I spent some time in recovery but eventually was taken to the nursery where I was able to meet the little guy and see Marian and David again. Before I even saw Hugo while I was being wheeled into NICU I saw Marian’s face. She was absolutely beaming! It had seemed almost forever since I had seen so much joy on her face and I was so happy that in that moment, all Marian felt was happiness and love. Hugo was ventilated and asleep. When I held his hand and started speaking to him he opened his eyes and blinked. I couldn’t get over how much he looked like both Marian and David and how much hair he had! When I took his hand I noticed his fingers were contractured which had been caused by his lack of movement. I spent a little time with Hugo and his parents before I went back to my room to get some rest. I was feeling emotionally strong – so happy Hugo was born and Marian and David were finally parents. I managed to get a good sleep that evening and woke dying to have a shower. I let Marian and David spend the morning alone with Hugo. They were constantly texting and visited the night before and that morning, I could feel the love they had for their son in every word they said and the looks on their faces.
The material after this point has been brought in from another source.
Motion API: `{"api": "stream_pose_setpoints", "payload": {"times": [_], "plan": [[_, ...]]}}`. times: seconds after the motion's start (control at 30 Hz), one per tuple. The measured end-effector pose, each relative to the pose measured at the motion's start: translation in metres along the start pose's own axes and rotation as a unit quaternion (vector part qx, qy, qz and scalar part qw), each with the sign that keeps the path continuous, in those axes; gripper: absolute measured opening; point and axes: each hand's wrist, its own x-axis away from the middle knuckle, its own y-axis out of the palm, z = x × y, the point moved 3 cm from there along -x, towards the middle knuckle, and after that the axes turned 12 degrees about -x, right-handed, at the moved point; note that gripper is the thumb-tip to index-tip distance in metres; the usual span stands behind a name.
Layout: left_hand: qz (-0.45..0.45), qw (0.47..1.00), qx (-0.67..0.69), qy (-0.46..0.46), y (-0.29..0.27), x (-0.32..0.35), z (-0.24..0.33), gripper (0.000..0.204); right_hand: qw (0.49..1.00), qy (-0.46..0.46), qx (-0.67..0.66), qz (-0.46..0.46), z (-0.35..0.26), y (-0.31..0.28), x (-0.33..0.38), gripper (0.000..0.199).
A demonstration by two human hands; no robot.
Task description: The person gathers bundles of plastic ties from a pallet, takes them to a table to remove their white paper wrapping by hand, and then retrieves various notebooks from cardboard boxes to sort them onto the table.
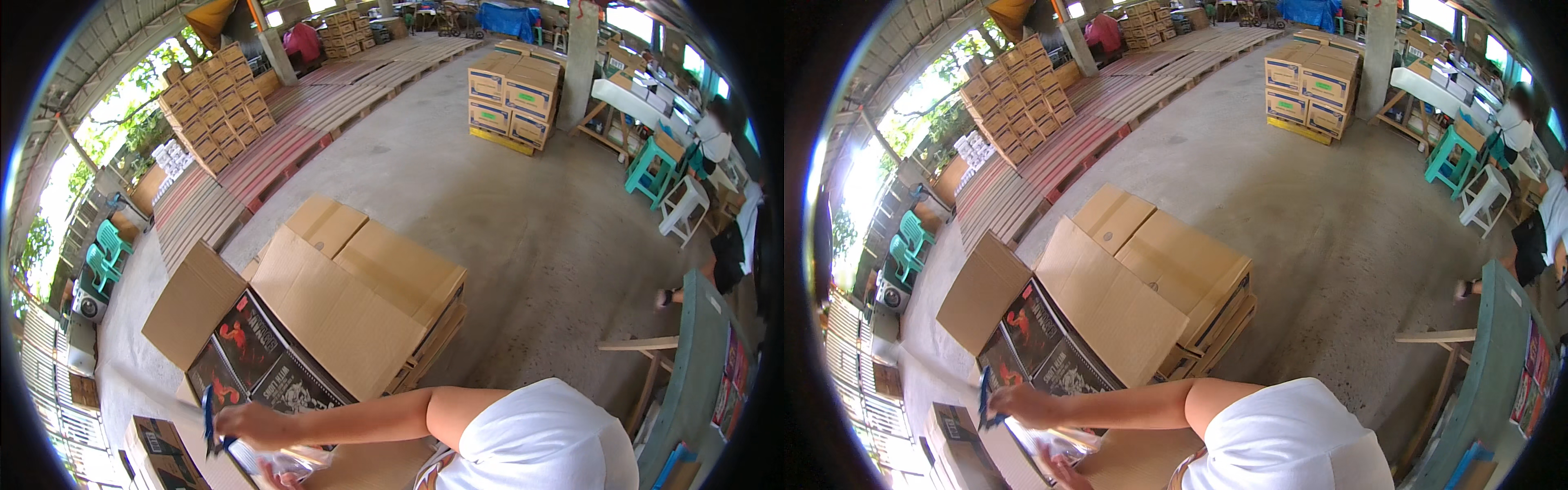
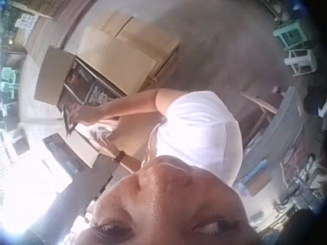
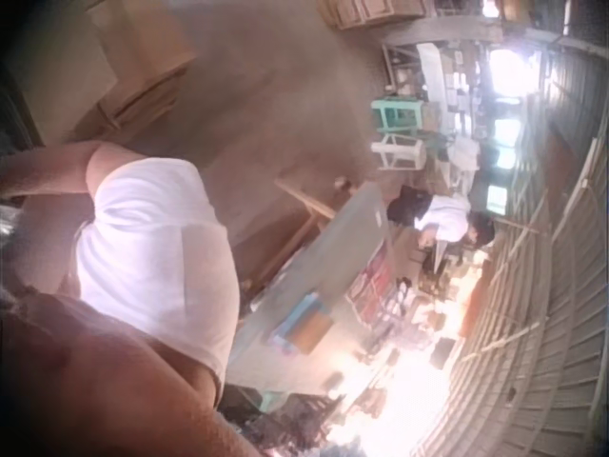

The next day after lunch I went back down to the nursery to meet Hugo again and see Marian hold him for the first time. This was a defining moment for me during Hugo’s short life. Since the beginning of the journey I anticipated when Marian would hold her tiny baby for the first time immediately after birth. Smell his baby smell, feel his soft baby skin and hear the gorgeous baby noises he makes. This fantasy had been altered but it was still a life changing experience for me. As soon as Marian felt Hugo’s skin on her own the look on her face said it all. In that moment she was pure love and joy, I have never seen anyone radiate it more than her in that moment. For me I couldn’t stop the tears. That was the moment that I learned that my heart could be completely broken and yet so full of love at the same time. I was so heart broken because this was one of the only ‘first’ moments Marian would have with Hugo. Most mothers get their first hold or their baby…their first smile……their first words. For Marian, I knew her firsts with Hugo were limited and my heart broke that this had been taken from her. My heart was also bursting with love because you can’t look at a new mother in that moment and not physically feel the love she has for her much wanted baby radiating around the room. There were people everywhere in the room at the time – nurses, other parents and doctors, but it may has well only been the four of us; David, Marian, Hugo and myself, because this was our moment. I knew then that every tear I had cried, all the pain I had endured and every bit of heartbreak I had felt leading up to Hugo’s birth and what I knew I would feel after he passed away was completely worth it. I would do it all again in a heartbeat just to have that moment again. For those of you who haven’t seen the beautiful video our amazing photographer put together of Hugo’s first two days, including Marian’s first cuddle you can see it here.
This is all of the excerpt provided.